Im Umzug sollen Szenen aus den vergangenen 600 Jahren zu sehen sein. Manche beziehen sich explizit auf Nietwerder. Andere sind eher allgemein gehalten und könnte auch von anderen Dörfern dargestellt werden. Die große Wolfsplage zum Beispiel, die das Ruppiner Land im 18. Jahrhundert heimgesucht hat.

Das Fest soll am Freitagabend mit Musik und Tanz beginnen. Am Sonnabend, 5. September, ist ab 11 Uhr ein Bühnenprogramm geplant. Kein eingekauftes, sondern eines, das Nietwerder weitgehend selbst gestaltet. „Wir haben viele Talente und spannende Dinge im Dorf“, sagt Heidrun Händel. „Die haben es verdient, gezeigt zu werden.“

Gesucht werden regionale Produkte und Anbieter

 

Rund herum soll es im Ort einen Markt mit Produkten aus der Region geben: Wurst, Gemüse, Honig und allerlei mehr.
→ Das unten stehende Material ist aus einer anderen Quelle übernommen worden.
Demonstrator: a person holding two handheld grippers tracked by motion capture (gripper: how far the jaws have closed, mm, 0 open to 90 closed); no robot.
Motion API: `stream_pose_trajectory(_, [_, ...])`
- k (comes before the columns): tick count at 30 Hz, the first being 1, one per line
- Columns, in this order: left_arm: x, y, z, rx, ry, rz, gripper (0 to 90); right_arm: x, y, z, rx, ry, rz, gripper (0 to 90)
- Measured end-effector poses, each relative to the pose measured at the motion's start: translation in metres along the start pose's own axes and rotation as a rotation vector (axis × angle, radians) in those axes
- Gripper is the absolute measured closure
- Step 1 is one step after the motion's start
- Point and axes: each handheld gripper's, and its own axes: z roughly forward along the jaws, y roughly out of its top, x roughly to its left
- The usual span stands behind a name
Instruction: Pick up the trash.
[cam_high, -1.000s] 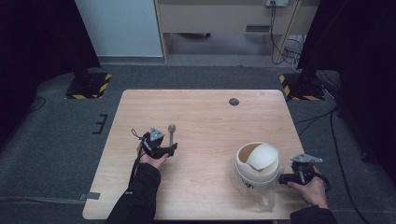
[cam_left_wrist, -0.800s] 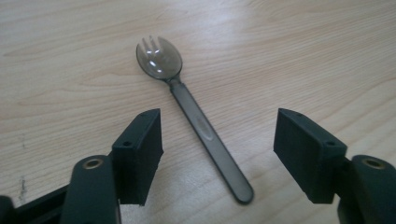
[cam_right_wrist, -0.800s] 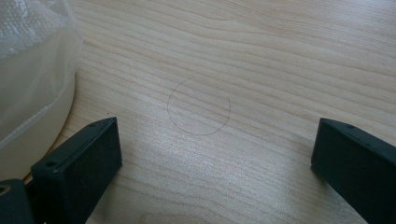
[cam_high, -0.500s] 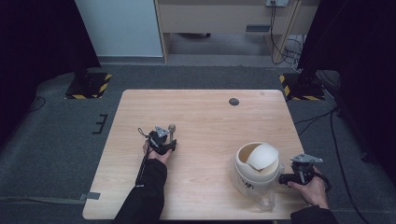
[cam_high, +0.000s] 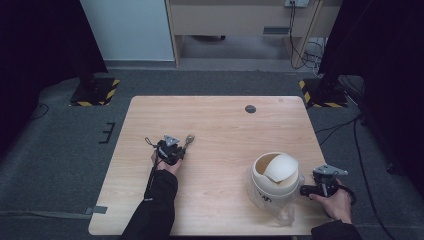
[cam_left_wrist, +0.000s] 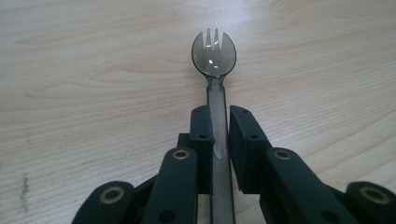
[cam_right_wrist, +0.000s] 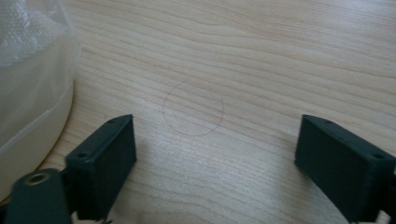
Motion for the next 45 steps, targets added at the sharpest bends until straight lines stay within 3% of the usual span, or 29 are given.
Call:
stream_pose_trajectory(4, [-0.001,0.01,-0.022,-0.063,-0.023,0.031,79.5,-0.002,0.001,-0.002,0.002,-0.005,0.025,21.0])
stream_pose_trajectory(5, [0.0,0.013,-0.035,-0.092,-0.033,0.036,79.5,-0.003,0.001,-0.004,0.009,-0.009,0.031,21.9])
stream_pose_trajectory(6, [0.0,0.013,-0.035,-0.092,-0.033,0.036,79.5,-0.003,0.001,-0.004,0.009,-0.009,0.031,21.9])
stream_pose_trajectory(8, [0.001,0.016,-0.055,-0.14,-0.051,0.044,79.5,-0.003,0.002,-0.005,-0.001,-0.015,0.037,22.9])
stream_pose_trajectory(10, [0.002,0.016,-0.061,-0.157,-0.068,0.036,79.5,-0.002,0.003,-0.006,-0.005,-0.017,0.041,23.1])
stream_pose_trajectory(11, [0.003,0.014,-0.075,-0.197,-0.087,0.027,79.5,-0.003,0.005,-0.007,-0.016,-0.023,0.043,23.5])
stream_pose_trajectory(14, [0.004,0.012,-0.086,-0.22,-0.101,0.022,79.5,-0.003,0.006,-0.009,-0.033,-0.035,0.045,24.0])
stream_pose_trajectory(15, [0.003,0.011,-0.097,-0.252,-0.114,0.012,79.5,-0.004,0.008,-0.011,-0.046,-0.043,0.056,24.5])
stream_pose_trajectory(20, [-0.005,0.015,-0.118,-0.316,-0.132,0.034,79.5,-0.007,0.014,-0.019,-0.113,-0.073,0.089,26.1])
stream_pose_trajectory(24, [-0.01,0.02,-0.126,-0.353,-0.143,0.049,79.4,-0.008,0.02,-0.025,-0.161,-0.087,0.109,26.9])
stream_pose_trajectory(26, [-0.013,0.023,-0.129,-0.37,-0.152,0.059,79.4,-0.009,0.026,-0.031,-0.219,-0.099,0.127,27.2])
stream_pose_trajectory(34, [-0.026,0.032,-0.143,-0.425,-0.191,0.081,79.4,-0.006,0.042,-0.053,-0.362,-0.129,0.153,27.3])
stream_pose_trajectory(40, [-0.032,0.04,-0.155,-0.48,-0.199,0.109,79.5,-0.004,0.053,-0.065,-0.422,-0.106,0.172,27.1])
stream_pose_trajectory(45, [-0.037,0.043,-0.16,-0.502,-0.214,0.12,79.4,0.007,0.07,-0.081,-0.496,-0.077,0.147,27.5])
Noch werden Anbieter dafür gesucht.

Bisher hält sich die Resonanz der anderen Ortsteile auf die Einladung nach Nietwerder in Grenzen. Einzig der Ortsbeirat von Molchow hat in der vergangenen Woche beschlossen, dass es in Nietwerder nicht mitmacht. Wolfram Händel hofft aber noch auf die anderen zwölf Ortsteile und deren Vereine. Noch ist genügend Zeit, etwas auf die Beine zu stellen.